A medication to treat irritable bowel syndrome (IBS) has become the first drug withdrawn from the market for safety reasons to receive FDA’s approval to return.

In early June, FDA approved a supplemental new drug application that permits restricted marketing of alosetron hydrochloride (Lotronex) by GlaxoSmithKline (GSK). The company withdrew the drug from the market in November 2000—nine months after initial approval—amid reports of serious cases of ischemic colitis and other complications that led to more than 100 hospitalizations and at least four patient deaths.

Joyce Korvick, FDA deputy director of gastrointestinal and coagulation drug products, said the agency will require GSK to implement a risk management plan that includes an educational program aimed at prescribers of alosetron. The product’s newly approved labeling includes a black-box warning advising that only physicians who have enrolled in the educational program should prescribe alosetron. This warning also requires patients to read and sign a patient–physician agreement form before receiving a prescription for alosetron.

The new labeling recommends an initial alosetron dosage of 1 mg once daily, rather than the previous 1 mg twice a day, FDA officials said. But, according to the drug’s new labeling, if the 1 mg once-daily dosage is well tolerated but does not adequately control IBS symptoms after four weeks, the patient may take 1 mg twice daily—the dosage established to be safe and efficacious in previous clinical studies of alosetron.

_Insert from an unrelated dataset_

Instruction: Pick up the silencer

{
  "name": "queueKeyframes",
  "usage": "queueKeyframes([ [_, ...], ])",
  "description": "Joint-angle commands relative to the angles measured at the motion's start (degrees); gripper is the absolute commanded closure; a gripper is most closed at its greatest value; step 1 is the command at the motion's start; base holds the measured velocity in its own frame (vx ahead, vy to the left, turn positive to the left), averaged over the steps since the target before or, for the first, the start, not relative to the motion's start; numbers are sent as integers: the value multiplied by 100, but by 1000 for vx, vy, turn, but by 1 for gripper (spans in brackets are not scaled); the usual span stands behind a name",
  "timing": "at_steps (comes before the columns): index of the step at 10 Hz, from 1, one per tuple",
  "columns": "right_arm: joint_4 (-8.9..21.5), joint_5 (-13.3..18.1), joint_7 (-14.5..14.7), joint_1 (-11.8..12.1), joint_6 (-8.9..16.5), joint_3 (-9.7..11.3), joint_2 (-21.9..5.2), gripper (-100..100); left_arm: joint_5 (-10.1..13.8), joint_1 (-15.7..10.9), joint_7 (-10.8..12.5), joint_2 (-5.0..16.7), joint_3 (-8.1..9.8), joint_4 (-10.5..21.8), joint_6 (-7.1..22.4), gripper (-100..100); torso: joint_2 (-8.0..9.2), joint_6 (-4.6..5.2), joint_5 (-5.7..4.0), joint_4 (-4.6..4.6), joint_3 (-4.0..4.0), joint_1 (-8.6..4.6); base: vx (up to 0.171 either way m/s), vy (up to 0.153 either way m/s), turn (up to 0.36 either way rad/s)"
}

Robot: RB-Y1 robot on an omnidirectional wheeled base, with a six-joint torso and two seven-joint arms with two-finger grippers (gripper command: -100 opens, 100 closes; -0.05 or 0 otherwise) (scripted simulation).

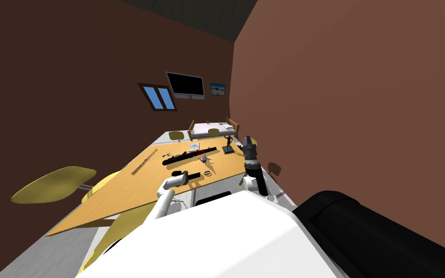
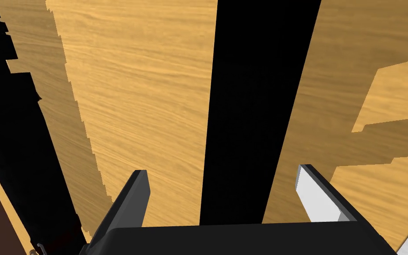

The prescriber education program is similar to the one used by F. Hoffmann-La Roche Ltd. for its acne-control medication isotretinoin, which pharmacists now dispense only after they receive a prescription that bears a special yellow sticker (see December 15, 2001, AJHP News). To obtain the alosetron stickers, copies of the FDA-approved medication guide, and patient–physician agreement forms, prescribers must submit a physician agreement form to GSK.

Eric Carter, GSK’s vice president of gastrointestinal clinical development and medical affairs, said his company is developing educational activities specifically for pharmacists.

Although Roche’s prescriber program for isotretinoin is voluntary, said Florence Houn, director of one of FDA’s offices of drug evaluation, the new one for alosetron is not. She said FDA has greater control over the alosetron program than the one for isotretinoin and can rapidly withdraw alosetron from the market if the newly approved requirements are not followed. In addition, Houn said, GSK must conduct postmarketing studies of the drug, and FDA must approve all promotional materials before their release.

FDA will evaluate how the drug is dispensed, said agency officials. But it will be up to state boards of pharmacy to enforce the requirement for pharmacies to fill only those alosetron prescriptions that bear the sticker. Carter said his company is "working out the details" of the prescribing process with each state’s board of pharmacy.

The drug cannot be prescribed over the Internet, fax, or telephone, FDA officials said.

FDA has narrowed the drug’s indication to women with severe diarrhea-predominant IBS, a condition that officials said affects 185,000 women in the United States.

"However, if a physician in consultation and discussion with the patient who is a male feels that it is appropriate in the practice of medicine to prescribe this drug for that patient with serious disease, that is a decision and choice that’s left up to the health care provider and the patient," FDA’s Korvick said.